Task input Start Marker

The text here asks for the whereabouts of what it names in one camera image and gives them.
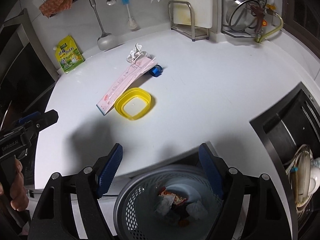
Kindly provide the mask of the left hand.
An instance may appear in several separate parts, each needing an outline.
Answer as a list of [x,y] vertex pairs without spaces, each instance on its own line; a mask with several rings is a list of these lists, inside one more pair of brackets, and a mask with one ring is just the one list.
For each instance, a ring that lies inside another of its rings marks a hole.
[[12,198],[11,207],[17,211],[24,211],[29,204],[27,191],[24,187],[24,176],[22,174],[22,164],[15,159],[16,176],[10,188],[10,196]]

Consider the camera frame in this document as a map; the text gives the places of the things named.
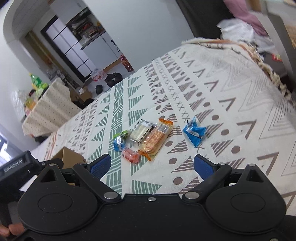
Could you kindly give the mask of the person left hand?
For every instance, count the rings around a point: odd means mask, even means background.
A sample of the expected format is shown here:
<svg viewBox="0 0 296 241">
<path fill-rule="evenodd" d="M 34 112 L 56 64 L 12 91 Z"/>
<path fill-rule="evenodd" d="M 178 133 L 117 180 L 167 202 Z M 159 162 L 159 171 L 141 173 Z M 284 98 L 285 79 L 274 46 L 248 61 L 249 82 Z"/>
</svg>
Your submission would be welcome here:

Task input End Marker

Report each line of the data in which "text" occurs.

# Result of the task
The text here asks for the whereabouts of what it names in one camera image and gives them.
Consider the camera frame in this document as a map; the text gives the places of the things named.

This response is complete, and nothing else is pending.